**Your instructions**
The required output is the whole listing below, unchanged.

[[ The data open ]]

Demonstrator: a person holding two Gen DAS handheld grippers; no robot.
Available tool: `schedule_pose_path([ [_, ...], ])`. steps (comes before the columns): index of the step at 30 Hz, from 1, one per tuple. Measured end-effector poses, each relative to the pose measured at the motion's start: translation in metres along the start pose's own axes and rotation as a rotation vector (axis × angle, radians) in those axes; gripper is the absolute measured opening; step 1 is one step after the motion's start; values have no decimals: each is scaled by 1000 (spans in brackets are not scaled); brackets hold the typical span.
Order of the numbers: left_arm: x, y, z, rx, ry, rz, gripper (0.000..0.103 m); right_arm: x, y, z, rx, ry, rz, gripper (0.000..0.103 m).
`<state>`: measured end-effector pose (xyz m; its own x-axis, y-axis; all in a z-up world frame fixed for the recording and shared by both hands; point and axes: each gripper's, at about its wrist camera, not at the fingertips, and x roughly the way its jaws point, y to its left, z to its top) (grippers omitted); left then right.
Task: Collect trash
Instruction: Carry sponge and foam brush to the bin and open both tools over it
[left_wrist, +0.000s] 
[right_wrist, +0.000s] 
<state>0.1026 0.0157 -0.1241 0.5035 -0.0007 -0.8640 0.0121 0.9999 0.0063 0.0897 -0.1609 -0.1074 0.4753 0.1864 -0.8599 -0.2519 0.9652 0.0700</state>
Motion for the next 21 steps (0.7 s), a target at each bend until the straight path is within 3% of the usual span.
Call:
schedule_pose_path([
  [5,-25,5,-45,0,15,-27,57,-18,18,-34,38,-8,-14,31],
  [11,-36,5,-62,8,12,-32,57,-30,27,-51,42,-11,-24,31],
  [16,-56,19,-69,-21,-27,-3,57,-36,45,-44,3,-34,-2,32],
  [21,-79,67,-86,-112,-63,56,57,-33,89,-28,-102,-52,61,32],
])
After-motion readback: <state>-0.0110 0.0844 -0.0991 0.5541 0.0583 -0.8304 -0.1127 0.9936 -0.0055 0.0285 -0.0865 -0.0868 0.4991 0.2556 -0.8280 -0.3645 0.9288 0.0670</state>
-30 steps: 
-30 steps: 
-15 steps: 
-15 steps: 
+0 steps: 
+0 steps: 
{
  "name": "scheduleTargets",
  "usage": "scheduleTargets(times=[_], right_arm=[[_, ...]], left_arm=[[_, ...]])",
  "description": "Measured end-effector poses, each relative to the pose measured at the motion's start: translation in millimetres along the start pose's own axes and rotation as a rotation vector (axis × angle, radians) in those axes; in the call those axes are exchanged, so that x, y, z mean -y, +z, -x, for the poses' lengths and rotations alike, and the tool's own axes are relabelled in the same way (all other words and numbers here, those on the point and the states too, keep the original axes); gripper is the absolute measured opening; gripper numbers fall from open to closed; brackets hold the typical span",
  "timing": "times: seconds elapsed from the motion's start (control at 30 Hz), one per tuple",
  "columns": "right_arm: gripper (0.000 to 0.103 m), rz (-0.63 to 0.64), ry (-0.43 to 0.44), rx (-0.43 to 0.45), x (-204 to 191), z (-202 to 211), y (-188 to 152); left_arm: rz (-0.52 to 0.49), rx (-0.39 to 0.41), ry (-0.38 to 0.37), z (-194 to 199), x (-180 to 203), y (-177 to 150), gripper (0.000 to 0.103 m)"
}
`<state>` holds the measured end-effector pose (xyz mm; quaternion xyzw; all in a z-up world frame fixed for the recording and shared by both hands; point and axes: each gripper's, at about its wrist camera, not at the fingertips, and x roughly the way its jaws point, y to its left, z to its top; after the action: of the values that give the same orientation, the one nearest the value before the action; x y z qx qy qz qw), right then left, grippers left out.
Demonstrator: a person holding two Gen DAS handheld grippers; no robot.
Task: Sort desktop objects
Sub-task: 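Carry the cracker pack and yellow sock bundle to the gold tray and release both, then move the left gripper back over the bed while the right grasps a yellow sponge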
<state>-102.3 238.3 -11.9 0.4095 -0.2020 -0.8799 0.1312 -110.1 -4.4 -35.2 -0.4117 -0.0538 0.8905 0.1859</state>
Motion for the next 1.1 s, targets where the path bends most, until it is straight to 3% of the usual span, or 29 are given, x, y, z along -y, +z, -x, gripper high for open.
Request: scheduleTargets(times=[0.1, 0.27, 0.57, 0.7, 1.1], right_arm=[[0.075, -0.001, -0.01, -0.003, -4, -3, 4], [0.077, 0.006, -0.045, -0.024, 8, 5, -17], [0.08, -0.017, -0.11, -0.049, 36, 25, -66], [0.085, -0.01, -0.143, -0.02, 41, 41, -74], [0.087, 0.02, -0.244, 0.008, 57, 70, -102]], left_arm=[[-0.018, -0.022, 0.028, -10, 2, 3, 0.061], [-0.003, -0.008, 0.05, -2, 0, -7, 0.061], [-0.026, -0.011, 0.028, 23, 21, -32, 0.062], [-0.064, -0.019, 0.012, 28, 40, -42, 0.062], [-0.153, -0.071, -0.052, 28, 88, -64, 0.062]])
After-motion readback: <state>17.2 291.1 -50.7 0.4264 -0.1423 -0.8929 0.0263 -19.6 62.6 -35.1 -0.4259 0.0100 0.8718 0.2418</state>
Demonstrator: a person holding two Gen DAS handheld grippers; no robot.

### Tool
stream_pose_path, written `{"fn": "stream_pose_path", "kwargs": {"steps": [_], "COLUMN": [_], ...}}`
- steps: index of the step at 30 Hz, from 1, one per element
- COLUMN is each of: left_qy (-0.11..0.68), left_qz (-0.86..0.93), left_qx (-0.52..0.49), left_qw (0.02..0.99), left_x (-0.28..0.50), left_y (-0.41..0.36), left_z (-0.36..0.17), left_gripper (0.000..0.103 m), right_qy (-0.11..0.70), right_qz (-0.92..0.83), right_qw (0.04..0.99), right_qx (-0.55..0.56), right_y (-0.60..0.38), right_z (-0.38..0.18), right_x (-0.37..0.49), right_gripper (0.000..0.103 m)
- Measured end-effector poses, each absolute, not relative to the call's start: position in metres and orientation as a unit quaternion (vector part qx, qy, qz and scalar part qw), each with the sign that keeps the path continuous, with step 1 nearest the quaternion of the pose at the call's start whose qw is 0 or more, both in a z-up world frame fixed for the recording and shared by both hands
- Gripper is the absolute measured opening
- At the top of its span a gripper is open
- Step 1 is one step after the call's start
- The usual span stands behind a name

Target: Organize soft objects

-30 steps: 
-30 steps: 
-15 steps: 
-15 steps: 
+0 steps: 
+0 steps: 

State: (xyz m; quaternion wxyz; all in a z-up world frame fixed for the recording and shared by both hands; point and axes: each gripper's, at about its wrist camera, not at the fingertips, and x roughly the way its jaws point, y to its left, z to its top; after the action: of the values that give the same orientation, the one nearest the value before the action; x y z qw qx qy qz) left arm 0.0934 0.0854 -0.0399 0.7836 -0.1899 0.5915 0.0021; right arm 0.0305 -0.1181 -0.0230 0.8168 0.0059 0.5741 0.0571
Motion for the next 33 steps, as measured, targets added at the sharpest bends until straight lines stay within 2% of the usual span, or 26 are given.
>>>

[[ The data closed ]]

**Response area**
Demonstrator: a person holding two Gen DAS handheld grippers; no robot.
Available tool: `schedule_pose_path([ [_, ...], ])`. steps (comes before the columns): index of the step at 30 Hz, from 1, one per tuple. Measured end-effector poses, each relative to the pose measured at the motion's start: translation in metres along the start pose's own axes and rotation as a rotation vector (axis × angle, radians) in those axes; gripper is the absolute measured opening; step 1 is one step after the motion's start; values have no decimals: each is scaled by 1000 (spans in brackets are not scaled); brackets hold the typical span.
Order of the numbers: left_arm: x, y, z, rx, ry, rz, gripper (0.000..0.103 m); right_arm: x, y, z, rx, ry, rz, gripper (0.000..0.103 m).
`<state>`: measured end-effector pose (xyz m; its own x-axis, y-axis; all in a z-up world frame fixed for the recording and shared by both hands; point and axes: each gripper's, at about its wrist camera, not at the fingertips, and x roughly the way its jaws point, y to its left, z to its top) (grippers omitted); left then right.
Task: Collect trash
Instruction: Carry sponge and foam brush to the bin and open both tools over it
[left_wrist, +0.000s] 
[right_wrist, +0.000s] 
<state>0.1026 0.0157 -0.1241 0.5035 -0.0007 -0.8640 0.0121 0.9999 0.0063 0.0897 -0.1609 -0.1074 0.4753 0.1864 -0.8599 -0.2519 0.9652 0.0700</state>
Motion for the next 21 steps (0.7 s), a target at each bend until the straight path is within 3% of the usual span.
Call:
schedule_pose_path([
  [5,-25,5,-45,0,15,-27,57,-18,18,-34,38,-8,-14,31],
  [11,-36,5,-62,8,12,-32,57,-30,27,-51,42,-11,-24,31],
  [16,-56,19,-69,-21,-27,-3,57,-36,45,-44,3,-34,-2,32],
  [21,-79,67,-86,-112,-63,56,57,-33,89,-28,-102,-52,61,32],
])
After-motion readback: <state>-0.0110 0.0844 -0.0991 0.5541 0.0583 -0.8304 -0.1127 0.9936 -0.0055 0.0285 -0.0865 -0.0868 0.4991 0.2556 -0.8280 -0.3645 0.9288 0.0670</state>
-30 steps: 
-30 steps: 
-15 steps: 
-15 steps: 
+0 steps: 
+0 steps: 
{
  "name": "scheduleTargets",
  "usage": "scheduleTargets(times=[_], right_arm=[[_, ...]], left_arm=[[_, ...]])",
  "description": "Measured end-effector poses, each relative to the pose measured at the motion's start: translation in millimetres along the start pose's own axes and rotation as a rotation vector (axis × angle, radians) in those axes; in the call those axes are exchanged, so that x, y, z mean -y, +z, -x, for the poses' lengths and rotations alike, and the tool's own axes are relabelled in the same way (all other words and numbers here, those on the point and the states too, keep the original axes); gripper is the absolute measured opening; gripper numbers fall from open to closed; brackets hold the typical span",
  "timing": "times: seconds elapsed from the motion's start (control at 30 Hz), one per tuple",
  "columns": "right_arm: gripper (0.000 to 0.103 m), rz (-0.63 to 0.64), ry (-0.43 to 0.44), rx (-0.43 to 0.45), x (-204 to 191), z (-202 to 211), y (-188 to 152); left_arm: rz (-0.52 to 0.49), rx (-0.39 to 0.41), ry (-0.38 to 0.37), z (-194 to 199), x (-180 to 203), y (-177 to 150), gripper (0.000 to 0.103 m)"
}
`<state>` holds the measured end-effector pose (xyz mm; quaternion xyzw; all in a z-up world frame fixed for the recording and shared by both hands; point and axes: each gripper's, at about its wrist camera, not at the fingertips, and x roughly the way its jaws point, y to its left, z to its top; after the action: of the values that give the same orientation, the one nearest the value before the action; x y z qx qy qz qw), right then left, grippers left out.
Demonstrator: a person holding two Gen DAS handheld grippers; no robot.
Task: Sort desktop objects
Sub-task: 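Carry the cracker pack and yellow sock bundle to the gold tray and release both, then move the left gripper back over the bed while the right grasps a yellow sponge
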<state>-102.3 238.3 -11.9 0.4095 -0.2020 -0.8799 0.1312 -110.1 -4.4 -35.2 -0.4117 -0.0538 0.8905 0.1859</state>
Motion for the next 1.1 s, targets where the path bends most, until it is straight to 3% of the usual span, or 29 are given, x, y, z along -y, +z, -x, gripper high for open.
Request: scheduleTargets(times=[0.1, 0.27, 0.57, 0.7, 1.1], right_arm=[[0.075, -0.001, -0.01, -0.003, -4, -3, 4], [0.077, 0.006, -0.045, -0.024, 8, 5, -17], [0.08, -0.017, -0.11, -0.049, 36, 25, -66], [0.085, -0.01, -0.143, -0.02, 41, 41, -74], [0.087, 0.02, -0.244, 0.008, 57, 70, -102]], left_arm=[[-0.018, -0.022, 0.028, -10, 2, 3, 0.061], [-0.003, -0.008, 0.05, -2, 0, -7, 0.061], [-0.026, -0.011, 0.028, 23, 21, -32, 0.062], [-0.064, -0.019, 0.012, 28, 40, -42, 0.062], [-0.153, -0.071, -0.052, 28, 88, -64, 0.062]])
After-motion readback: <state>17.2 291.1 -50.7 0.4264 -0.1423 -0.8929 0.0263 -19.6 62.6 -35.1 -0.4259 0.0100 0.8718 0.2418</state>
Demonstrator: a person holding two Gen DAS handheld grippers; no robot.

### Tool
stream_pose_path, written `{"fn": "stream_pose_path", "kwargs": {"steps": [_], "COLUMN": [_], ...}}`
- steps: index of the step at 30 Hz, from 1, one per element
- COLUMN is each of: left_qy (-0.11..0.68), left_qz (-0.86..0.93), left_qx (-0.52..0.49), left_qw (0.02..0.99), left_x (-0.28..0.50), left_y (-0.41..0.36), left_z (-0.36..0.17), left_gripper (0.000..0.103 m), right_qy (-0.11..0.70), right_qz (-0.92..0.83), right_qw (0.04..0.99), right_qx (-0.55..0.56), right_y (-0.60..0.38), right_z (-0.38..0.18), right_x (-0.37..0.49), right_gripper (0.000..0.103 m)
- Measured end-effector poses, each absolute, not relative to the call's start: position in metres and orientation as a unit quaternion (vector part qx, qy, qz and scalar part qw), each with the sign that keeps the path continuous, with step 1 nearest the quaternion of the pose at the call's start whose qw is 0 or more, both in a z-up world frame fixed for the recording and shared by both hands
- Gripper is the absolute measured opening
- At the top of its span a gripper is open
- Step 1 is one step after the call's start
- The usual span stands behind a name

Target: Organize soft objects

-30 steps: 
-30 steps: 
-15 steps: 
-15 steps: 
+0 steps: 
+0 steps: 

State: (xyz m; quaternion wxyz; all in a z-up world frame fixed for the recording and shared by both hands; point and axes: each gripper's, at about its wrist camera, not at the fingertips, and x roughly the way its jaws point, y to its left, z to its top; after the action: of the values that give the same orientation, the one nearest the value before the action; x y z qw qx qy qz) left arm 0.0934 0.0854 -0.0399 0.7836 -0.1899 0.5915 0.0021; right arm 0.0305 -0.1181 -0.0230 0.8168 0.0059 0.5741 0.0571
Motion for the next 33 steps, as measured, targets added at the sharpest bends until straight lines stay within 2% of the usual span, or 26 are given.
>>>

Nothing else remains to be done in this exercise.